Well....look at it from the other end. Do you want to live in a place that's stagnating? There's plenty of those around, actually. Even in CA, lol. The trouble is, the prices of things rise - commodities, such as food, building materials, asphalt for roads, heavy equipment and cars.
If you are living in a stagnant economy, you are losing financial ground a little every day. That totals up to a lot over a few years, or a couple of decades.
Just FYI I don't know anyone who's left CA because of the drought, unless maybe it's a farmer who's given up or migrant workers who have fewer crops to harvest. Rationing water just means retraining people not to WASTE water. It's more "turn off the faucet when you brush your teeth".
My DH, who grew up in Hong Kong, tells stories about real water rationing. When the winter rains failed and the rivers ran dry (all HK's water is controlled by China, always has been), in the summer sometimes they had to do water rationing. The taps would go on for one hour, max, once a day. People filled up bathtubs, sinks, 5-gallon buckets, pots and pans! Almost everyone lives in apartment buildings or condos, only the very very wealthy own SFH in HK.
One very good reason to stay in CA? (Besides loving it here) Prop 13. If you buy a home your prop taxes are essentially frozen at that value except for a max 2% annual increase allowed by the previous year CPI. The rate is 1.1% but counties are allowed to add to that rate for any voter-approved local bond measures, so for example we pay 1.43% in our county while my niece who lives 10 miles away in another pays 1.45%.
RE is high but so are salaries. $100K is middle-class in the big cities. If you make under $60K annually, whether single or a couple, that's a tight financial situation. People come and go in CA all the time. Many people come to San Francisco, but few manage to stay. Even in the '60's, if you didn't have good skills for the current job market you couldn't make enough to get by. I remember being surprised how many young people I met who had moved across country to be in SF. They didn't know anyone here, had no job experience, and just "thought it would be fun to live in CA!"
Well, yeah - it's fun living here, but you're just one of 600 people who applied for a low-paying job. That's not quite so much fun after all, is it?
I like Oregon a lot, but I enjoy Washington more. There's just more places to go and things to do. Oregon's always kvetched about CA folks, because neither OR nor WA have ever passed anything like Prop 13 to protect their long-time residents and elderly.

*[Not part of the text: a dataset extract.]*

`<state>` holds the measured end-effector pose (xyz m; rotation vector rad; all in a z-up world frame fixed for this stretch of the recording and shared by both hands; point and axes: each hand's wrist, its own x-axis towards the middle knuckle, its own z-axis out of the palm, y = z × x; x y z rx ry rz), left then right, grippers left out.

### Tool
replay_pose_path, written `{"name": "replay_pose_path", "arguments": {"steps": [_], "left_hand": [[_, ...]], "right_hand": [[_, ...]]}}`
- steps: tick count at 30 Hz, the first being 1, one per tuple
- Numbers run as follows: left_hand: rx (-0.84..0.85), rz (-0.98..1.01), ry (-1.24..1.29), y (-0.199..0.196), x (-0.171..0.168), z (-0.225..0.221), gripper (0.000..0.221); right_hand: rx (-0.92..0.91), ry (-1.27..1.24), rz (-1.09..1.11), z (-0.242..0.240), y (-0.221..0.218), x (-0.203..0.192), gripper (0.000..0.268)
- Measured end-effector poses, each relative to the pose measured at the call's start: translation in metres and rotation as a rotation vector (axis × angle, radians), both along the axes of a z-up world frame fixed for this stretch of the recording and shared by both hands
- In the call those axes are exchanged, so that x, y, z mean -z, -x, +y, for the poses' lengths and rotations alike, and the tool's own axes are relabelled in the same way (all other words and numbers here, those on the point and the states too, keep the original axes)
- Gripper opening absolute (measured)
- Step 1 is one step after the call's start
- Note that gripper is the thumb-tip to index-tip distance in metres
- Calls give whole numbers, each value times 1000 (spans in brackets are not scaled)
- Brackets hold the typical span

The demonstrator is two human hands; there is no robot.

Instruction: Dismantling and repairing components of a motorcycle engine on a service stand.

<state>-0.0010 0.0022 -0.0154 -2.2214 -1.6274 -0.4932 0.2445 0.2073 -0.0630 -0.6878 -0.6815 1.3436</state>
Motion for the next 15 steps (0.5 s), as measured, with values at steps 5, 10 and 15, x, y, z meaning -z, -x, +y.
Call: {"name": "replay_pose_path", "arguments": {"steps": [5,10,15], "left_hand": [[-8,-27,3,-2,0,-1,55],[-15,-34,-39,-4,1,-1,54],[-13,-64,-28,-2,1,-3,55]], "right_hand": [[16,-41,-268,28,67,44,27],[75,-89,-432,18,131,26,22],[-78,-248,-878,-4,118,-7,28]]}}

Since my two Seattleite aunts were very grateful to sell their homes at a whopping profit to cushion their old age, regardless of who bought them, it's fairly safe to say that a few anti-CA fanatics who want to short themselves out of a good profit probably aren't going to have much effect on the overall migration in and out of CA.
People in the West move around a lot more than folks in other areas. That was the first thing I noticed about coming to CA in the early '60's. Native-born Californians were rarer than hen's teeth. I was in SF for five years before I met a group of born-in-SF locals and so promptly went around to all my friends (also East Coast transplants) saying, "Hey, I finally met some people who were actually born here!"
As the Boomers retire, a lot of smaller cities are going to see an increase in population. Many want to downsize and have better weather, and most have either fewer or no kids to tie them to an area.